Il mercato globale del lavoro sanitario ha già decretato che l’Italia non è sufficientemente competitiva. Senza riallineamento retributivo progressivo agli standard europei, la fuga continuerà.

Carriere esigibili e riconoscimento delle competenze

Altro nodo centrale è quello delle carriere. Le Regioni parlano di percorsi chiari, finanziati e realmente praticabili. È una condizione imprescindibile.

Oggi molti professionisti percepiscono una stagnazione economica e professionale che non riflette le competenze avanzate, le responsabilità cliniche e la crescente complessità assistenziale.

Per il COINA, la valorizzazione non può ridursi a indennità temporanee o misure emergenziali. Deve tradursi in:

– finanziamento strutturale delle progressioni economiche;
– riconoscimento delle competenze avanzate;
– certezza dei percorsi di carriera;
– miglioramento reale delle condizioni di lavoro e della conciliazione vita-lavoro.

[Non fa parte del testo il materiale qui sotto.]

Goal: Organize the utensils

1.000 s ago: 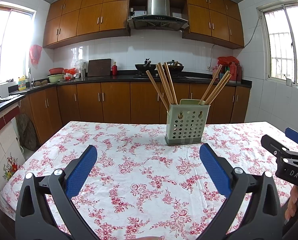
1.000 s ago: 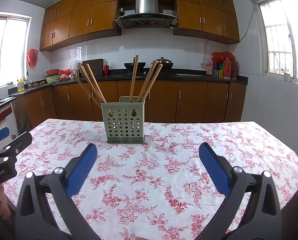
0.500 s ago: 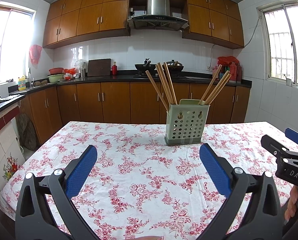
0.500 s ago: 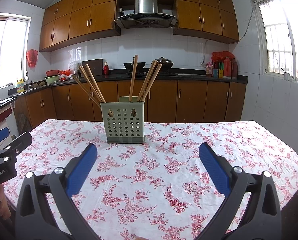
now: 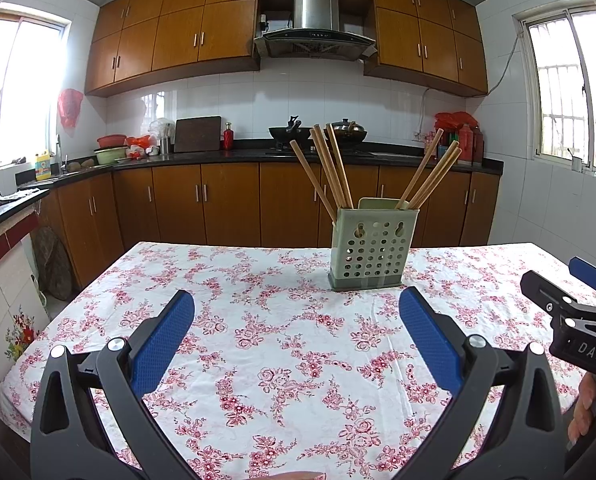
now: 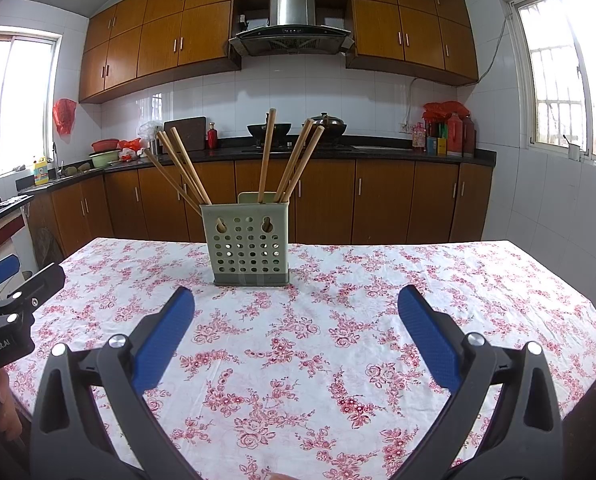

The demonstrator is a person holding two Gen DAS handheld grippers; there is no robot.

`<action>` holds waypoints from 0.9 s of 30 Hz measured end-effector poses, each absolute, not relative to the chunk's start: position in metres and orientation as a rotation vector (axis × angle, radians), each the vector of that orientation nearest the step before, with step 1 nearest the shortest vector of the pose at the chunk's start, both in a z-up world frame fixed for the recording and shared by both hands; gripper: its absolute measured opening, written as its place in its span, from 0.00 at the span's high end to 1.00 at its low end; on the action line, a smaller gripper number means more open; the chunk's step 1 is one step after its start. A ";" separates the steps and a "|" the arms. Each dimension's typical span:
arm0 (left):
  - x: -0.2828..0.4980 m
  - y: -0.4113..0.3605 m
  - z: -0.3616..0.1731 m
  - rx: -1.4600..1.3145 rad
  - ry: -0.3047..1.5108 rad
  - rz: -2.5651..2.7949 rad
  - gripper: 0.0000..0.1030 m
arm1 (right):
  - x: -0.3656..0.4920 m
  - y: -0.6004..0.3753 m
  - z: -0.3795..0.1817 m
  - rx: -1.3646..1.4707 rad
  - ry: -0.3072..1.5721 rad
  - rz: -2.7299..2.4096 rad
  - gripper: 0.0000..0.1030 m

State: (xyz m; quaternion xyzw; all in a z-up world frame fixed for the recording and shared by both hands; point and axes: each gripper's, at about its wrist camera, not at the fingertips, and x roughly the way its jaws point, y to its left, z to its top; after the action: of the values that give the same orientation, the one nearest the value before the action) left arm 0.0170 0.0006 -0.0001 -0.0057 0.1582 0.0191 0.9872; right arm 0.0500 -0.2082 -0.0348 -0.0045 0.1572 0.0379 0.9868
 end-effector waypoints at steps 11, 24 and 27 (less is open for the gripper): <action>0.018 0.000 -0.001 -0.012 0.320 0.036 0.02 | 0.050 -0.208 -0.034 -0.008 0.316 0.075 0.04; 0.019 -0.002 -0.001 -0.011 0.318 0.037 0.02 | 0.051 -0.208 -0.034 -0.005 0.318 0.075 0.04; 0.019 -0.001 -0.001 -0.013 0.318 0.039 0.02 | 0.051 -0.208 -0.034 -0.006 0.317 0.074 0.04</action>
State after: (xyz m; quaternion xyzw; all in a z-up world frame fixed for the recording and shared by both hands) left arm 0.0194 -0.0013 -0.0006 -0.0064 0.1585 0.0196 0.9871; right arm 0.0505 -0.2078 -0.0342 -0.0028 0.1577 0.0371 0.9868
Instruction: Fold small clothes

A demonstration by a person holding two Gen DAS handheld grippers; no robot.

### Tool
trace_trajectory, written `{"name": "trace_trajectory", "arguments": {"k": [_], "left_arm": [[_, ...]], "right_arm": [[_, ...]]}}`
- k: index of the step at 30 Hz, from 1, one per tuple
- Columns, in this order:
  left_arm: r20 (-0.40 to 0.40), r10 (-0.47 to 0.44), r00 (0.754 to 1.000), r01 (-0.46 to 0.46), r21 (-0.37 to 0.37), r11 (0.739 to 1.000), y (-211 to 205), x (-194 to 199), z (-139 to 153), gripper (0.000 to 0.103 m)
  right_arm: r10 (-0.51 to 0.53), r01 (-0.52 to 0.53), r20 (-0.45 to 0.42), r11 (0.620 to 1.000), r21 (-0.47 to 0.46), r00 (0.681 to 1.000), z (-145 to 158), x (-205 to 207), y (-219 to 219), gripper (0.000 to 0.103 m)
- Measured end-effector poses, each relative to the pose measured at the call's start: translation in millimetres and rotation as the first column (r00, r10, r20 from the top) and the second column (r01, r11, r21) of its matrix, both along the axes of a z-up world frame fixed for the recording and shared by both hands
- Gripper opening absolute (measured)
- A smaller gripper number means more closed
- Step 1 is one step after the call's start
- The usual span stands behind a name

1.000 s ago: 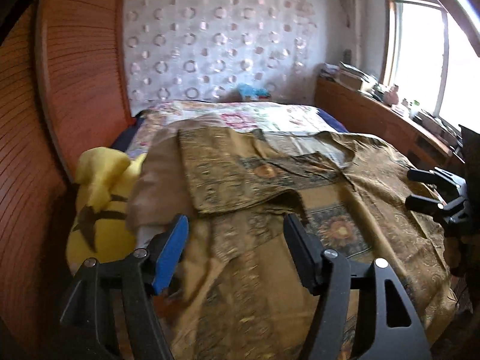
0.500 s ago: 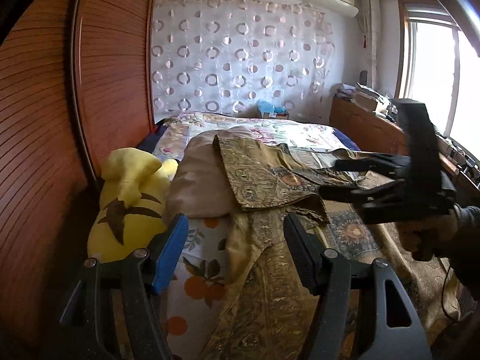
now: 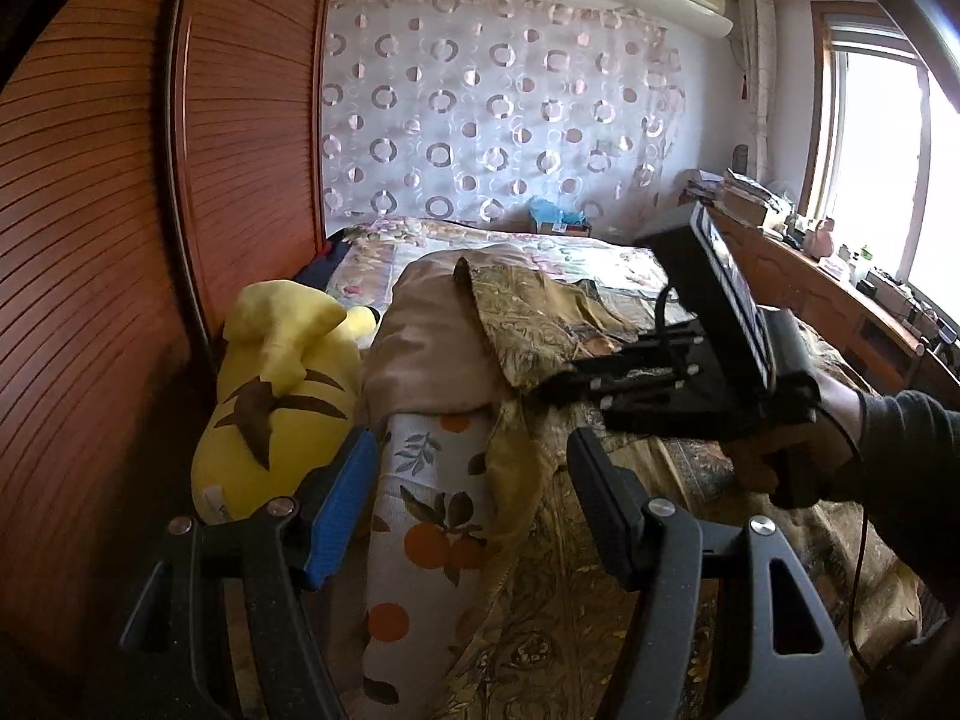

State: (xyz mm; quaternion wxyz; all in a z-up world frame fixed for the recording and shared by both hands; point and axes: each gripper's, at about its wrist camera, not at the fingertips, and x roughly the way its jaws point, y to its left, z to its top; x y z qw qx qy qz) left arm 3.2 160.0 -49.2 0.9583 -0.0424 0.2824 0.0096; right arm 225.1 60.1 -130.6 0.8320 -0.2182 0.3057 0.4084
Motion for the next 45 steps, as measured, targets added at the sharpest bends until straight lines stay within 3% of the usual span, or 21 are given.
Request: {"name": "trace_trajectory", "arguments": {"k": [1, 9, 13, 15, 25, 31, 37, 45], "left_arm": [[0.000, -0.001, 1.000, 0.001, 0.000, 1.000, -0.4, -0.6, -0.7, 0.067], [-0.011, -0.025, 1.000, 0.025, -0.006, 1.000, -10.4, 4.3, -4.5, 0.067], [-0.012, -0.046, 0.999, 0.046, -0.005, 0.999, -20.8, 8.3, -3.2, 0.067], [-0.011, -0.055, 0.998, 0.055, -0.004, 0.998, -25.6, 9.4, -2.1, 0.067], [-0.010, -0.108, 0.994, 0.108, -0.001, 0.994, -56.1, 14.6, -1.1, 0.068], [-0.014, -0.140, 0.990, 0.140, 0.004, 0.990, -80.2, 20.8, 1.1, 0.068], [-0.016, -0.177, 0.984, 0.177, 0.011, 0.984, -101.5, 24.7, 3.8, 0.068], [-0.019, -0.231, 0.973, 0.231, 0.007, 0.973, -128.4, 30.5, 3.1, 0.068]], "right_arm": [[-0.008, 0.008, 0.007, 1.000, 0.009, 1.000, 1.5, 2.7, 0.6, 0.012], [-0.274, 0.267, 0.066, 0.958, 0.107, 0.959, 20.8, 51.7, -36.5, 0.010], [-0.292, 0.286, 0.021, 0.948, 0.139, 0.956, 21.2, 63.1, -55.0, 0.047], [-0.291, 0.287, 0.008, 0.946, 0.149, 0.957, 21.2, 62.7, -63.6, 0.055], [-0.332, 0.325, 0.050, 0.939, 0.113, 0.942, 22.5, -12.2, -138.5, 0.057], [-0.388, 0.378, 0.044, 0.913, 0.151, 0.920, 20.7, -58.6, -194.4, 0.057], [-0.487, 0.469, 0.058, 0.862, 0.192, 0.872, 20.9, -94.5, -239.9, 0.057], [-0.625, 0.601, 0.041, 0.765, 0.232, 0.780, 14.8, -125.9, -304.3, 0.063]]}}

«Servono aumenti strutturali, non bonus episodici – conclude Ceccarelli –. Senza un intervento economico omogeneo su pubblico e accreditato, continueremo a parlare di valorizzazione mentre perdiamo professionisti».

Il COINA ribadisce che la crisi attuale non è una dinamica pubblico-privato, ma una questione sistemica di sostenibilità del lavoro sanitario in Italia. La tenuta del Servizio sanitario nazionale dipende dalla stabilità economica e professionale di chi garantisce ogni giorno assistenza ai cittadini.